Five Mistakes NOT to Make After a Bad Day of Teaching

BookCoverPictureIf you’ve had a bad day recently – or even a string of bad days – you’re not alone. It’s important to find ways to nurse yourself back to mental health when necessary. Equally important, though, is knowing what NOT to do. Start by avoiding the five common mistakes below, which can make a bad day feel even worse.

Watching “inspiring” teacher movies: When you watched these movies before you started teaching, you probably thought, “That will be me one day! I’ll be the teacher who (pick one) shows I care / never gives up / makes learning fun!” Now, you’re just wondering why the movie teacher has only one class of high school students, and why she never seems to grade any papers. Movies are a lot less inspiring when the non-Hollywood, unscripted version is playing full time in your classroom. Leave these films for their intended audience – the non-teaching public. Watch “inspiring” shows about doctors and policemen instead.

Talking to people who cautioned you against being a teacher: Hey, they were only looking out for you when they told you the pay was (pretty much what it is), the kids would act (more or less they way they’re acting), and you would feel (more or less the way you feel right now). They don’t want to say they told you so… but they told you so. And since they were right about it the first time, they’d like to share a few more thoughts about just how bad a career choice you’ve made. Try to end these conversations as soon as possible. Anyone who doesn’t understand why you wanted to teach in the first place won’t be able to motivate you to teach tomorrow.

Confiding in a teacher who says, “That would never happen in MY class:” By all means, turn to other teachers for advice, but note that the line above is not advice. It is self-serving non-advice that makes the speaker feel good at your expense. It is not the mark of a stellar educator, either, since colleagues who act like they’ve always been perfect are passing up an opportunity to teach you something meaningful. When I was collecting stories and tips for See Me After Class, I looked for contributors willing to say, “That has happened in my class, and it’s not an easy problem to solve, but here is how I’ve learned to deal with it.” You’d do well to find unofficial mentors who can do the same.

Reading about education politics: No matter where we stand in current school reform debates, watching people who didn’t get up at five o’clock this morning argue about our jobs can leave teachers frustrated and demoralized. In addition, many reform ideas seem to suggest dedicated rookie teachers are the solution to what’s wrong with education – not a comforting thought on a day that makes you feel like part of the problem.

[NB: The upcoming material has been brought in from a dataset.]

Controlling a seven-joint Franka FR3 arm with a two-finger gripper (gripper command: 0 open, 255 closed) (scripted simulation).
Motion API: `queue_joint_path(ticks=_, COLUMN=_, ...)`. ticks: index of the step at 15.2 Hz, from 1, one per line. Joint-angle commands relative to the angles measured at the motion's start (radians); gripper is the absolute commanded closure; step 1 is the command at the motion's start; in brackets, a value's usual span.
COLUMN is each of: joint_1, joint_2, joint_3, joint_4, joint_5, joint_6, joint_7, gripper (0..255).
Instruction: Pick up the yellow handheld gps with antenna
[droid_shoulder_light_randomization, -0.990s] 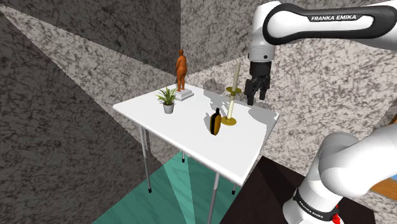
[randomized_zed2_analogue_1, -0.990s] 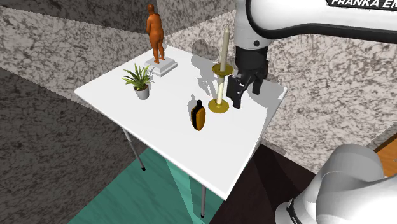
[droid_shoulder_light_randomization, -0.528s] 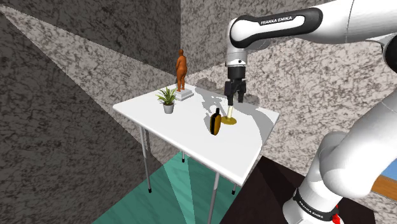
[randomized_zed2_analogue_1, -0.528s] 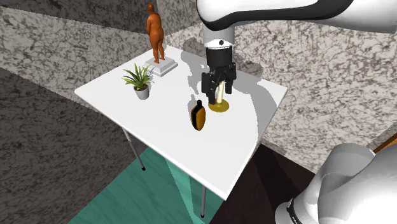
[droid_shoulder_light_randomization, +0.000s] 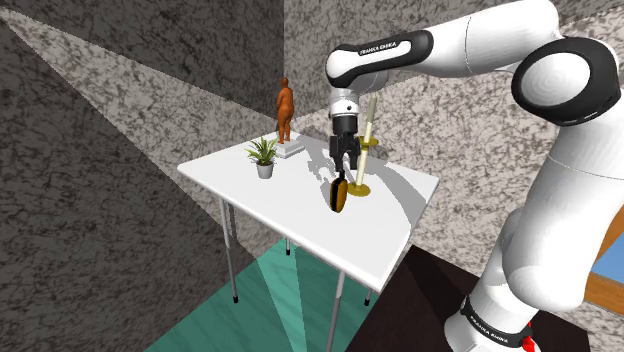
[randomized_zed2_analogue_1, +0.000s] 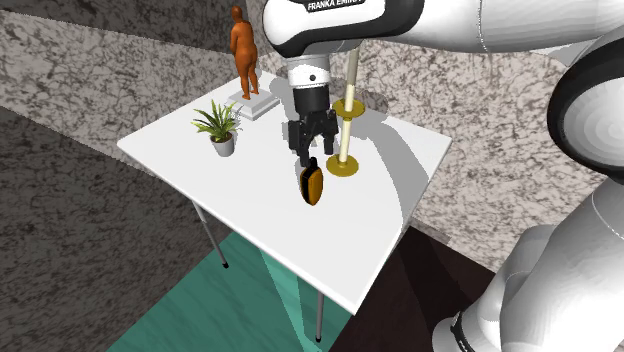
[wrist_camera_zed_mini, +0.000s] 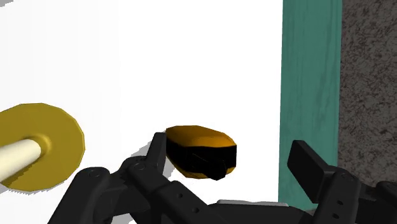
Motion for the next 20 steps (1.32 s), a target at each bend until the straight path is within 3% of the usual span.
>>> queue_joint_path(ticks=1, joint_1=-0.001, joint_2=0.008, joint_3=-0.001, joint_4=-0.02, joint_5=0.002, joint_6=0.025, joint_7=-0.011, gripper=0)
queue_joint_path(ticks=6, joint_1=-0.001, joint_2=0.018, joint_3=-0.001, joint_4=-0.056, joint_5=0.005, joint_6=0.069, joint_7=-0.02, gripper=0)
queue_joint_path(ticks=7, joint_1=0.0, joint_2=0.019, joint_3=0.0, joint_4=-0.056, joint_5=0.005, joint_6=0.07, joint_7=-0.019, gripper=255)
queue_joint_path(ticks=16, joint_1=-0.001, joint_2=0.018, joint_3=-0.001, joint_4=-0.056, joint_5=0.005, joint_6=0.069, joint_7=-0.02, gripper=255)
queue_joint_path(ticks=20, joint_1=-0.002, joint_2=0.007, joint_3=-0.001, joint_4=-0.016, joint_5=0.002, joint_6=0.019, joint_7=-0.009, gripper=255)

Quitting: There are millions of teachers in the United States, and most of them wouldn’t want to relive their first years on the job. As a beginner, you have to lay the tracks as you drive the train, and you spend most of the year feeling like you are about to crash.

For now you just have to believe there are moments ahead of you that are everything the movies suggest they are… just a little less cheesy and scripted… and no background music.

Your job is not to be a perfect teacher the first year. It is to keep working at it and get better so on some October day years from now, when you’ve (mostly) figured out this whole teaching thing, and you (usually) love it, you can offer guidance to some newer teacher who is carrying around a resignation letter “just in case” or fantasizing about driving off a bridge.

Just don’t say, “That would never happen in MY class.”